EXERCISE DESCRIPTION → Set down the entries exactly. No line may differ from its source.

DATA EXCERPTS →

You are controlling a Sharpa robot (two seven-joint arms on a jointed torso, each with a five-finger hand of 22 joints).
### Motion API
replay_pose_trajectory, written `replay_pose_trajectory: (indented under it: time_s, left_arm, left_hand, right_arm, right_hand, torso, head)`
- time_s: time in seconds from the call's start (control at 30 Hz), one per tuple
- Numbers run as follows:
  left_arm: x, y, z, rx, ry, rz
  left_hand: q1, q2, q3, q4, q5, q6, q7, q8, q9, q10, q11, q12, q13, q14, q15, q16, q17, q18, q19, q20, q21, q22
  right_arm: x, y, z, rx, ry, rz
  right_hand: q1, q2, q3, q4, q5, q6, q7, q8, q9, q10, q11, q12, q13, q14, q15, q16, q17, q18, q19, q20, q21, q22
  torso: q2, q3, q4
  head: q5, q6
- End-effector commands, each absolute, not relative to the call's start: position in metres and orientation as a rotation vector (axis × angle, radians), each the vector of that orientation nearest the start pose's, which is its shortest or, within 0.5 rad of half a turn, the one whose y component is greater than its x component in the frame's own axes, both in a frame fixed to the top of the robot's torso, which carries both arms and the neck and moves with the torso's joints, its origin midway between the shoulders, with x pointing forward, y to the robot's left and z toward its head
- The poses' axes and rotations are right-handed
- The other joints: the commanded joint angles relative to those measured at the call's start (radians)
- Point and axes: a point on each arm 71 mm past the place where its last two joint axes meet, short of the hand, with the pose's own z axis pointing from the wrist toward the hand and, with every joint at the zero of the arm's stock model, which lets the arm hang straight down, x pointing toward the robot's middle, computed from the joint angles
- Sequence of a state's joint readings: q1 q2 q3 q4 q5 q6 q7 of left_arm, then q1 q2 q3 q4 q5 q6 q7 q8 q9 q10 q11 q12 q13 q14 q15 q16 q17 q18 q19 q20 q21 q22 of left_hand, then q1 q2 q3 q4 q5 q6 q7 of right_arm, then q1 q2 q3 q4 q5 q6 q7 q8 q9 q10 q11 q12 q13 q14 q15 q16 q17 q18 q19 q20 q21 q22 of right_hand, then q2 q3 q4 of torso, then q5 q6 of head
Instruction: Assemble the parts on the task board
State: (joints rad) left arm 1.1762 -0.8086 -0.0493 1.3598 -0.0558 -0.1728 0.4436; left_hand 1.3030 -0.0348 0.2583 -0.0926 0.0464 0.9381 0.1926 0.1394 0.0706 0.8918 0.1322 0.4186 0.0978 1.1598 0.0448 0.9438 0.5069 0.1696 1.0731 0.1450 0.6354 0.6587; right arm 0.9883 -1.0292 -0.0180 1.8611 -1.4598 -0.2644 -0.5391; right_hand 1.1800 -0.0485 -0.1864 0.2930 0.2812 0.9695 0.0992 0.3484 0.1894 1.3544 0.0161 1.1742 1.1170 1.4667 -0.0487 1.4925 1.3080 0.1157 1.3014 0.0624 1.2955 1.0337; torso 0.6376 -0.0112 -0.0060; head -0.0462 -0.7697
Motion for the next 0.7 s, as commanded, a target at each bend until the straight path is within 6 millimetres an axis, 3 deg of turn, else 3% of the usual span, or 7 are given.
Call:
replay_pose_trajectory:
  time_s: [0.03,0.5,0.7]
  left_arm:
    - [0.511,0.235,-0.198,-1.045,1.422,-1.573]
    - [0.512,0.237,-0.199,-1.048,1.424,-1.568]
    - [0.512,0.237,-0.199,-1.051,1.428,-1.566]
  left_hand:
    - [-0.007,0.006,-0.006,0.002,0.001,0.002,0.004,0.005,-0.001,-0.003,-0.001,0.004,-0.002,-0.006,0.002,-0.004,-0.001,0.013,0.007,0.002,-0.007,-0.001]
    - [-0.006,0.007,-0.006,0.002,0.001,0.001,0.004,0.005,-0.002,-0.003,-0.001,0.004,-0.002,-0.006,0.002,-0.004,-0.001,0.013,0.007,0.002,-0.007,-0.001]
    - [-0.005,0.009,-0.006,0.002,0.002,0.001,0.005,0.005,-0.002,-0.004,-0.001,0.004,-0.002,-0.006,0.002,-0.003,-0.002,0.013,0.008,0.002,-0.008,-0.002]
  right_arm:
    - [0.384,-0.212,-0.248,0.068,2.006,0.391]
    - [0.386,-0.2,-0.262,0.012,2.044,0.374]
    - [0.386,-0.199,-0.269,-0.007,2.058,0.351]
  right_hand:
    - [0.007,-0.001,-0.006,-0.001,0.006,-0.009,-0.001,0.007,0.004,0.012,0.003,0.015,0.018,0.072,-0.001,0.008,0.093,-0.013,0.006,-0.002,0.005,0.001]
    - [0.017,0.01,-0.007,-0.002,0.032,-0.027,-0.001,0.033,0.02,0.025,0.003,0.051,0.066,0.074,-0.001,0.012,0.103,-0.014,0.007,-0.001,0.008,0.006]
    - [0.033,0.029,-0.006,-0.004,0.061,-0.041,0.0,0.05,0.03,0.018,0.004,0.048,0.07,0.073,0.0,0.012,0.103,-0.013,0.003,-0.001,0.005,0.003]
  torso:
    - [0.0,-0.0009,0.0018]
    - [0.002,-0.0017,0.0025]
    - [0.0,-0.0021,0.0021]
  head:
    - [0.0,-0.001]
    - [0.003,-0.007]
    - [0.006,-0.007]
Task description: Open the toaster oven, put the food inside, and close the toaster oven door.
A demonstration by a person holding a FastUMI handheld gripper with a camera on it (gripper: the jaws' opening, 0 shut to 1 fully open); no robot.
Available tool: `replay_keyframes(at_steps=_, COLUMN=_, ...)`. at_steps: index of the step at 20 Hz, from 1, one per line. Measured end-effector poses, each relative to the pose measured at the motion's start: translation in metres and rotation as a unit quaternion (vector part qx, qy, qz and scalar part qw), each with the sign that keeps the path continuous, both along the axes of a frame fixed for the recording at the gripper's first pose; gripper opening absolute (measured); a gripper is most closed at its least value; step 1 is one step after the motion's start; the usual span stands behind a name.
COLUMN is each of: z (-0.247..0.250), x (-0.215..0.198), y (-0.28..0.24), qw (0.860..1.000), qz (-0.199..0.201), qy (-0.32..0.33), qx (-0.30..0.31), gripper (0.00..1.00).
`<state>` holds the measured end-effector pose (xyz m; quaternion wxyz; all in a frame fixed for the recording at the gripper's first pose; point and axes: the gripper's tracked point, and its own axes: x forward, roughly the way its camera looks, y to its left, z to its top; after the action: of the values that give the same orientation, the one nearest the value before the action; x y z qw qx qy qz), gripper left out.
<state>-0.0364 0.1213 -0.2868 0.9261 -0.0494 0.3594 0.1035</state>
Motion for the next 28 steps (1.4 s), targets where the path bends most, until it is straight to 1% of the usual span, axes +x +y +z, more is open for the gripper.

SOLVED PROBLEM →
You are controlling a Sharpa robot (two seven-joint arms on a jointed torso, each with a five-finger hand of 22 joints).
### Motion API
replay_pose_trajectory, written `replay_pose_trajectory: (indented under it: time_s, left_arm, left_hand, right_arm, right_hand, torso, head)`
- time_s: time in seconds from the call's start (control at 30 Hz), one per tuple
- Numbers run as follows:
  left_arm: x, y, z, rx, ry, rz
  left_hand: q1, q2, q3, q4, q5, q6, q7, q8, q9, q10, q11, q12, q13, q14, q15, q16, q17, q18, q19, q20, q21, q22
  right_arm: x, y, z, rx, ry, rz
  right_hand: q1, q2, q3, q4, q5, q6, q7, q8, q9, q10, q11, q12, q13, q14, q15, q16, q17, q18, q19, q20, q21, q22
  torso: q2, q3, q4
  head: q5, q6
- End-effector commands, each absolute, not relative to the call's start: position in metres and orientation as a rotation vector (axis × angle, radians), each the vector of that orientation nearest the start pose's, which is its shortest or, within 0.5 rad of half a turn, the one whose y component is greater than its x component in the frame's own axes, both in a frame fixed to the top of the robot's torso, which carries both arms and the neck and moves with the torso's joints, its origin midway between the shoulders, with x pointing forward, y to the robot's left and z toward its head
- The poses' axes and rotations are right-handed
- The other joints: the commanded joint angles relative to those measured at the call's start (radians)
- Point and axes: a point on each arm 71 mm past the place where its last two joint axes meet, short of the hand, with the pose's own z axis pointing from the wrist toward the hand and, with every joint at the zero of the arm's stock model, which lets the arm hang straight down, x pointing toward the robot's middle, computed from the joint angles
- Sequence of a state's joint readings: q1 q2 q3 q4 q5 q6 q7 of left_arm, then q1 q2 q3 q4 q5 q6 q7 q8 q9 q10 q11 q12 q13 q14 q15 q16 q17 q18 q19 q20 q21 q22 of left_hand, then q1 q2 q3 q4 q5 q6 q7 of right_arm, then q1 q2 q3 q4 q5 q6 q7 q8 q9 q10 q11 q12 q13 q14 q15 q16 q17 q18 q19 q20 q21 q22 of right_hand, then q2 q3 q4 of torso, then q5 q6 of head
Instruction: Assemble the parts on the task board
State: (joints rad) left arm 1.1762 -0.8086 -0.0493 1.3598 -0.0558 -0.1728 0.4436; left_hand 1.3030 -0.0348 0.2583 -0.0926 0.0464 0.9381 0.1926 0.1394 0.0706 0.8918 0.1322 0.4186 0.0978 1.1598 0.0448 0.9438 0.5069 0.1696 1.0731 0.1450 0.6354 0.6587; right arm 0.9883 -1.0292 -0.0180 1.8611 -1.4598 -0.2644 -0.5391; right_hand 1.1800 -0.0485 -0.1864 0.2930 0.2812 0.9695 0.0992 0.3484 0.1894 1.3544 0.0161 1.1742 1.1170 1.4667 -0.0487 1.4925 1.3080 0.1157 1.3014 0.0624 1.2955 1.0337; torso 0.6376 -0.0112 -0.0060; head -0.0462 -0.7697
Motion for the next 0.7 s, as commanded, a target at each bend until the straight path is within 6 millimetres an axis, 3 deg of turn, else 3% of the usual span, or 7 are given.
Call:
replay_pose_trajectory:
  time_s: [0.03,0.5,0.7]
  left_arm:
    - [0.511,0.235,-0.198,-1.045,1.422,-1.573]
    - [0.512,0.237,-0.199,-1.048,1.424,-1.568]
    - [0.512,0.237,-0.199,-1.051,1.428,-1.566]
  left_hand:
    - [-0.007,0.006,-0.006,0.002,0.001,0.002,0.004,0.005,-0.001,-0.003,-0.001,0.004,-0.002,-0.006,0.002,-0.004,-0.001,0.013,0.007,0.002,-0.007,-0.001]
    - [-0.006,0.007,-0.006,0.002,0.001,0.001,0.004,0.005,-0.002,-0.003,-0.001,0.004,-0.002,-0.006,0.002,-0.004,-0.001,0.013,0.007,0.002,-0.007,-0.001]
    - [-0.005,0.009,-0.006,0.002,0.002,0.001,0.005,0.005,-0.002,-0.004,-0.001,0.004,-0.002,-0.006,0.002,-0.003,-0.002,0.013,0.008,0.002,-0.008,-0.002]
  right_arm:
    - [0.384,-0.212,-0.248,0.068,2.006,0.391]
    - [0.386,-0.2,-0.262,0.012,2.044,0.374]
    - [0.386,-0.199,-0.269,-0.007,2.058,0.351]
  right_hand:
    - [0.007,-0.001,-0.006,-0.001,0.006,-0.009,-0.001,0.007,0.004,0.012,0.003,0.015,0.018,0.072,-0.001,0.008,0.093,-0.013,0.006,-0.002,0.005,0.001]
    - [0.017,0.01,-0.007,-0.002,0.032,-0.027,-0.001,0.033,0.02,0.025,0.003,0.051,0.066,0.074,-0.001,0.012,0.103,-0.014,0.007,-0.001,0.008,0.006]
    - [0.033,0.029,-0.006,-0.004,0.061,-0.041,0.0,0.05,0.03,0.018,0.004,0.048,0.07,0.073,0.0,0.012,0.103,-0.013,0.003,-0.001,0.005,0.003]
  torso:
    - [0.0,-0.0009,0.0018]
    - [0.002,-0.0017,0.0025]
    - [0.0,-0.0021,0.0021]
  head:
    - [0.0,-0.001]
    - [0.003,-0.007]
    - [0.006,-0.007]
Task description: Open the toaster oven, put the food inside, and close the toaster oven door.
A demonstration by a person holding a FastUMI handheld gripper with a camera on it (gripper: the jaws' opening, 0 shut to 1 fully open); no robot.
Available tool: `replay_keyframes(at_steps=_, COLUMN=_, ...)`. at_steps: index of the step at 20 Hz, from 1, one per line. Measured end-effector poses, each relative to the pose measured at the motion's start: translation in metres and rotation as a unit quaternion (vector part qx, qy, qz and scalar part qw), each with the sign that keeps the path continuous, both along the axes of a frame fixed for the recording at the gripper's first pose; gripper opening absolute (measured); a gripper is most closed at its least value; step 1 is one step after the motion's start; the usual span stands behind a name.
COLUMN is each of: z (-0.247..0.250), x (-0.215..0.198), y (-0.28..0.24), qw (0.860..1.000), qz (-0.199..0.201), qy (-0.32..0.33), qx (-0.30..0.31), gripper (0.00..1.00).
`<state>` holds the measured end-effector pose (xyz m; quaternion wxyz; all in a frame fixed for the recording at the gripper's first pose; point and axes: the gripper's tracked point, and its own axes: x forward, roughly the way its camera looks, y to its left, z to its top; after the action: of the values that give the same orientation, the one nearest the value before the action; x y z qw qx qy qz), gripper left out.
<state>-0.0364 0.1213 -0.2868 0.9261 -0.0494 0.3594 0.1035</state>
Motion for the next 28 steps (1.4 s), targets where the path bends most, until it is straight to 1% of the usual span, axes +x +y +z, more is open for the gripper.

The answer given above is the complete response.